# TERRAINS, NORMALS, AND A HEIGHTMAP

Feb 23, 2013

Heightmaps, like the one below, can make our lives a lot easier. When making a terrain, for example, we can use the height map's color to specify the height. If the heightmap is placed on the x-y plane, we can use the RGB values of the image to define a certain height (z) at that point. It makes terrain creation much easier than hard-coding the points in and it's easy to change!

For each pixel, we can use displacement mapping and add a point with a cooresponding height. After calculating each (x, y, z) component, the previous heightmap will look similar to this (with green coloring):

This looks bland because there's no feel of depth. We really want something more realistic. That means we need to add normals for each vertex. This is the fun part. I have a bunch of points, and need to find the normal at that point (or at least approximate it). An easy way to do this is to take the cross product of two vectors.

A vector can be made from subtracting the points immediately left, right, in, and out from the point of interest. Let's call our result the out, left, in, and right vectors. Cross the out and left vector, the left and in vector, the in and right vector, and the right and out vector. Then, we add the four crossed results to get the normal at the point of interest. This website has a good explanation as to why we add the four crossed vectors. Now our terrain looks something like this:

Zooming in, we can see a bit of the triangle strips in action. The terrain is not completely smooth. We can take the sum of all the normals around the point of interest to give it more of a smooth look.
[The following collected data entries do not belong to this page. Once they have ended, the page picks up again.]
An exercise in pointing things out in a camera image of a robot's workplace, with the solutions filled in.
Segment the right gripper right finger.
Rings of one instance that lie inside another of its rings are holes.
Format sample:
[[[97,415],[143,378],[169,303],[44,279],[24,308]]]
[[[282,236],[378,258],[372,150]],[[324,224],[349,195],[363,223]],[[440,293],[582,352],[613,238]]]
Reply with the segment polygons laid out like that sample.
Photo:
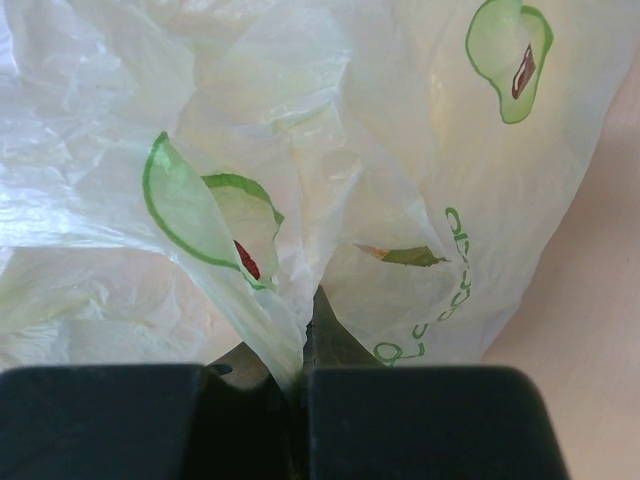
[[[313,479],[567,479],[539,390],[509,367],[387,367],[314,296],[304,349]]]

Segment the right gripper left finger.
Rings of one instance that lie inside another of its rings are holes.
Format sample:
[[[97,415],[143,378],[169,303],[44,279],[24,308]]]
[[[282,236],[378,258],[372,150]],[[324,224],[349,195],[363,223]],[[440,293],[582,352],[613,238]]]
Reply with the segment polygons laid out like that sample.
[[[5,479],[287,479],[270,381],[228,365],[29,367],[1,376]]]

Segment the green avocado print plastic bag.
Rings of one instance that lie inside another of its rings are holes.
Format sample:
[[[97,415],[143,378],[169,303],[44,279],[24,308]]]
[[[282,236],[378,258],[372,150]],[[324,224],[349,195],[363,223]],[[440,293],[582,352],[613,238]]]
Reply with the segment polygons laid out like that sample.
[[[639,43],[635,1],[5,1],[1,366],[386,366],[518,309]]]

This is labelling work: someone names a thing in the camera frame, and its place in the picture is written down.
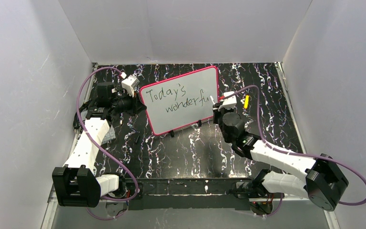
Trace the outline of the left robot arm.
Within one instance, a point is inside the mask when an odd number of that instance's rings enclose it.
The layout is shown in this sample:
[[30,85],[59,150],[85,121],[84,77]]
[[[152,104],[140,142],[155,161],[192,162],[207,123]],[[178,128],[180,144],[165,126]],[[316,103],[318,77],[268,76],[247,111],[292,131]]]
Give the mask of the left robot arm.
[[96,207],[99,200],[112,194],[113,198],[125,200],[125,179],[120,173],[93,174],[100,145],[109,132],[113,119],[126,112],[136,115],[146,110],[139,99],[136,83],[122,83],[117,88],[111,82],[99,83],[93,99],[84,103],[87,111],[83,129],[73,152],[62,167],[52,173],[53,184],[60,206]]

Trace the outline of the pink framed whiteboard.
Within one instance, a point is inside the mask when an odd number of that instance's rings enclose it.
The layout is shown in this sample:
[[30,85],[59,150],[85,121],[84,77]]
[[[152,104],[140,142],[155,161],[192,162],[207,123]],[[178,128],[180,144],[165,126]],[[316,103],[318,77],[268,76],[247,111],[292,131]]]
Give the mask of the pink framed whiteboard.
[[143,86],[139,94],[147,106],[146,114],[152,133],[170,130],[213,116],[213,103],[219,101],[218,69],[200,70]]

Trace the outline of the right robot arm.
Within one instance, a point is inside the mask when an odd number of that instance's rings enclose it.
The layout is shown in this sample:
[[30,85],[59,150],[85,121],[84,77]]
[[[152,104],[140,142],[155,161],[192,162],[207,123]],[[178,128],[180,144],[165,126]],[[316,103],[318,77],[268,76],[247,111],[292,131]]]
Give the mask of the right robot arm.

Then there's the question of "can we optimize this?" Can we exclude the cross product with its numerous subtractions and multiplications? This is where we can use approximations. The next section will be theoretical but it will be useful, I promise :)

If there is a surface

$$z(t) = f( x(t), y(t) )$$, it can be changed into the function $$U( x(t), y(t), z(t) ) = k$$ where k is a constant. If we differentiate both sides:
$$\frac{dU}{dt} = \frac{dU}{dx}\frac{dx}{dt}+\frac{dU}{dy}\frac{dy}{dt}+\frac{dU}{dz}\frac{dz}{dt}.$$

$$gradient = \left ( \frac{dU}{dx}, \frac{dU}{dy}, \frac{dU}{dz} ) \right )$$

The vector $$( \frac{dx}{dt}, \frac{dy}{dt}, \frac{dz}{dt} )$$ is tangent to the surface, which makes the gradient a normal to the surface. We don't have an exact equation to our surface, but we can approximate the change in the different directions using the finite difference method. If we are on an x-y plane with z as the height:

$$\frac{dU}{dx} = \frac{\text{ heightOfRightPoint} - \text{heightOfLeftVector}}{2}$$

$$\frac{dU}{dy} = \frac{\text{ heightOfOutPoint} - \text{heightOfInVector}}{2}$$

$$\frac{dU}{dz} = 1$$

Multiplying the gradient vector by 2, we get:

$$normal = ( \\ \text{heightOfRightPoint} - \text{heightOfLeftPoint}, \\ \text{heightOfUpPoint} - \text{heightOfDownPoint}, \\ 2 );$$

That takes out the cross product. With the estimations, the final result looks similar to the one before! :) Another way of optimization is pre-calculating all of the normals before rendering and calculating only when the terrain is changed. Then, we don't have to recalculate the normals each frame unless it's necessary.